#### Source records
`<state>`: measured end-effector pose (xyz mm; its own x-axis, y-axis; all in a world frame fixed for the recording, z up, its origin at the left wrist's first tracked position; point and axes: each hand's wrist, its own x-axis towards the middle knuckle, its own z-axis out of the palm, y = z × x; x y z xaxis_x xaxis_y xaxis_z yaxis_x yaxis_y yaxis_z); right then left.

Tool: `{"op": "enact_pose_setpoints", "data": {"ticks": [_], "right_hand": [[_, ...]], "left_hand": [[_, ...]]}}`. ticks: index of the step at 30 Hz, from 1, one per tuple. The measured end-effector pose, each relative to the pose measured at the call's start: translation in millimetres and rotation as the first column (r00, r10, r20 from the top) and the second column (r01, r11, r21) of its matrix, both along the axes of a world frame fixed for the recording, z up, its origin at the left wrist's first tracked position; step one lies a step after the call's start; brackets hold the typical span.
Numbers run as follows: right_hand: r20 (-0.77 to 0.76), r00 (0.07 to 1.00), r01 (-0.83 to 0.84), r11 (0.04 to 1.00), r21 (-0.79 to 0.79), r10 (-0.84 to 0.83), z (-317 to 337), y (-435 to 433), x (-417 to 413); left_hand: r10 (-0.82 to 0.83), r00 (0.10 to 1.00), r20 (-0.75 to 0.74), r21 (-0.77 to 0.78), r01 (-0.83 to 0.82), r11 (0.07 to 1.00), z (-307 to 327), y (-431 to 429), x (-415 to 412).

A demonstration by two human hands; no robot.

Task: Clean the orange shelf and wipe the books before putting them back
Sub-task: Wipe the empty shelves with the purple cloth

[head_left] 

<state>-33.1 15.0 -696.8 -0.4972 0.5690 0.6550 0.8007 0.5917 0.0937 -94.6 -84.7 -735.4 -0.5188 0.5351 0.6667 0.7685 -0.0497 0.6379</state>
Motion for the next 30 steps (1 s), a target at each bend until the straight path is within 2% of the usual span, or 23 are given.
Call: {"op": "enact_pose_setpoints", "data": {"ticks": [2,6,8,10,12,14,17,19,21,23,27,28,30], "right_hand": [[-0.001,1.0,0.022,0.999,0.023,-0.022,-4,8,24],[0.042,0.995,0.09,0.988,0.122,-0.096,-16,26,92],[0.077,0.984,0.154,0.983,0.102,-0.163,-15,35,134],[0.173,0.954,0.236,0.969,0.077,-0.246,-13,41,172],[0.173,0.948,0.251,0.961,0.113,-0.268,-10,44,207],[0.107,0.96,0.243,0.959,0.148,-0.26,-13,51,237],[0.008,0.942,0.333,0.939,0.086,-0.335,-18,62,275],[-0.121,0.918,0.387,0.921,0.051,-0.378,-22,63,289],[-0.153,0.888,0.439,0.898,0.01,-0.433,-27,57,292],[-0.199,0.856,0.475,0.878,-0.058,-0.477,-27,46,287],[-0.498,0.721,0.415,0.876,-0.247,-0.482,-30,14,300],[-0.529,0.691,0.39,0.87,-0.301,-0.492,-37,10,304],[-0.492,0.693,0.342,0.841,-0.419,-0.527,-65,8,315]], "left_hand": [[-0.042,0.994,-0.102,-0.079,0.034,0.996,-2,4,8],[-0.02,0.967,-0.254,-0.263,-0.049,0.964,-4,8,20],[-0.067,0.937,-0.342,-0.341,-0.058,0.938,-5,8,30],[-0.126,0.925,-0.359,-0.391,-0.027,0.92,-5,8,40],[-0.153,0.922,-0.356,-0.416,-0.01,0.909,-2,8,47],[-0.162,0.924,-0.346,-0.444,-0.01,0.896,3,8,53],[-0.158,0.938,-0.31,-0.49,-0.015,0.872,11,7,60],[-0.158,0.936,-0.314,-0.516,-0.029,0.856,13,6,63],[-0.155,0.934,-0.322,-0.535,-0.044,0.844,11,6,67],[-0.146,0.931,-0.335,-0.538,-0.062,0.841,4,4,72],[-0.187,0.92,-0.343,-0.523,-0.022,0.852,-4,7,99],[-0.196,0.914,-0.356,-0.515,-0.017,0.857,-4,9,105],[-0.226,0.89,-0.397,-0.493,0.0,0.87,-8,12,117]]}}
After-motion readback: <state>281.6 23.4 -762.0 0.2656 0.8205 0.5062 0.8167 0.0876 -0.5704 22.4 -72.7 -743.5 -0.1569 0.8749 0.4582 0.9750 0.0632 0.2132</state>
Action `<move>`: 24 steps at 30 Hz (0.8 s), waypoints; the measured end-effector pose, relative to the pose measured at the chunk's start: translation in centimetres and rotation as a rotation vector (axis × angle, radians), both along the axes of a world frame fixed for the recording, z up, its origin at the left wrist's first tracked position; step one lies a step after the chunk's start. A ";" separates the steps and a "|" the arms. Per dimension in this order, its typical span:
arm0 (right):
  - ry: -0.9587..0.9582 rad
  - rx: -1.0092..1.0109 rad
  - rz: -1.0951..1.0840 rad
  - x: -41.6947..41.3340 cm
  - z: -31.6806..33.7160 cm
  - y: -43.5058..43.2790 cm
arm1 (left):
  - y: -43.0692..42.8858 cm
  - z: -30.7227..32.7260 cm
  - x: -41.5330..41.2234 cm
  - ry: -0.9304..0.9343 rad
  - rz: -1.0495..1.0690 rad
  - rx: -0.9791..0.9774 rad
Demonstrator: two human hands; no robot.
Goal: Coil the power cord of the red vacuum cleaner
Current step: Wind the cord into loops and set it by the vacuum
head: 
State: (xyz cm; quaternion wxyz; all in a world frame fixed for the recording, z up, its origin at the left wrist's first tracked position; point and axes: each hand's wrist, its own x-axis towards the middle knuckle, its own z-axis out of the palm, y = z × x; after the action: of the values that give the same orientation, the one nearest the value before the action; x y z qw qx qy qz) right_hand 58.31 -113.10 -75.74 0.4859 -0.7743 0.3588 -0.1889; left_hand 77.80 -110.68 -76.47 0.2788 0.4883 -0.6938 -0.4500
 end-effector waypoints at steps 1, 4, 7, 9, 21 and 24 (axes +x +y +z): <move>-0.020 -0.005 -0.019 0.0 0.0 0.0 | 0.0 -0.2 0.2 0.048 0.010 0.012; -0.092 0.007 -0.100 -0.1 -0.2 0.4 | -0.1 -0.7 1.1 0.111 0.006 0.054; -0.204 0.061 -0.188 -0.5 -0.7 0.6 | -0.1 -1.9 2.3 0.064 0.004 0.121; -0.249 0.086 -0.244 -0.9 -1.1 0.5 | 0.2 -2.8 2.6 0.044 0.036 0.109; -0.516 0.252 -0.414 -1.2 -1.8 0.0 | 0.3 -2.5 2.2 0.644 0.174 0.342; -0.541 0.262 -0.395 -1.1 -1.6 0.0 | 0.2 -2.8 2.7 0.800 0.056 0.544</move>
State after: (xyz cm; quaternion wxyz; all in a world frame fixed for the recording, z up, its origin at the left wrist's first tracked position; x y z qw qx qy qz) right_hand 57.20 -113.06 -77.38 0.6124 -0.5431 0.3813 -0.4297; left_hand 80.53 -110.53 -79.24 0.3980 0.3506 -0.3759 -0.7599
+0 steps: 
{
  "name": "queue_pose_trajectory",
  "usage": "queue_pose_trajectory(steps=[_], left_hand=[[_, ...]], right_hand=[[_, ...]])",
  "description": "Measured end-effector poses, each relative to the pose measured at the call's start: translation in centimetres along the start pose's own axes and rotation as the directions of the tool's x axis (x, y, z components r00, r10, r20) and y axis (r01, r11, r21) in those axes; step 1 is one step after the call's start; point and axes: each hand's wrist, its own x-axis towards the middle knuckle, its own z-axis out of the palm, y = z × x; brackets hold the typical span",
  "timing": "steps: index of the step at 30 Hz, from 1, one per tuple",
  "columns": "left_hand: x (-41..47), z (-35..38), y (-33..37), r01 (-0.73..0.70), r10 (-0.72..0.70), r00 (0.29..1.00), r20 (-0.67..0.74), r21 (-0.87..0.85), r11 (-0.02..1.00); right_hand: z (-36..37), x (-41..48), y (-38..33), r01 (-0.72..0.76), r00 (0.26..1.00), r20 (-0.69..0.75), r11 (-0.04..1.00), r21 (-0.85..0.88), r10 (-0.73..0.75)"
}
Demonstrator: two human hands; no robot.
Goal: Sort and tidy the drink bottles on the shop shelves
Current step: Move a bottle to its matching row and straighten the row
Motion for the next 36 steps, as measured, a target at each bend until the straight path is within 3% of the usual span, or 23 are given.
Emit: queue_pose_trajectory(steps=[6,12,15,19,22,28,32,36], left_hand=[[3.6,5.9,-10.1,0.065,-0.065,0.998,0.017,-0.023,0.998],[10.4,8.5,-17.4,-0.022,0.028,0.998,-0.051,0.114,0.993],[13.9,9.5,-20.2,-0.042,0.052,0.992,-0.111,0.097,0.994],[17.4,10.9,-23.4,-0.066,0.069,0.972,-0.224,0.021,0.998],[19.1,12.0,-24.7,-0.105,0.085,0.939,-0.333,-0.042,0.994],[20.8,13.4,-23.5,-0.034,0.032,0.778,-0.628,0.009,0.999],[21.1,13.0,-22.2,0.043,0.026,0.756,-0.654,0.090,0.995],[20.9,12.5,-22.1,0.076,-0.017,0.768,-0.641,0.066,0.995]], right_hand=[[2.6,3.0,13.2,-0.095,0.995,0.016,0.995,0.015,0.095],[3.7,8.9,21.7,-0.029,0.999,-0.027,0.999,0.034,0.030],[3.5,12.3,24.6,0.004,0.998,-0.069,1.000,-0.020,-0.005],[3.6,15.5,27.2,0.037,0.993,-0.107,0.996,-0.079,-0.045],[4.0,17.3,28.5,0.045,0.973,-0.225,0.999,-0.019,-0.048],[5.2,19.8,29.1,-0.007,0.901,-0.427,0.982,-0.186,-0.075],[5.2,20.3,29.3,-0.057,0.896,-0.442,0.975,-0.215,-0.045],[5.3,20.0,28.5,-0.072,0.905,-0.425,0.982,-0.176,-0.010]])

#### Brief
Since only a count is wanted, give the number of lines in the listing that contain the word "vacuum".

#### Task solution
2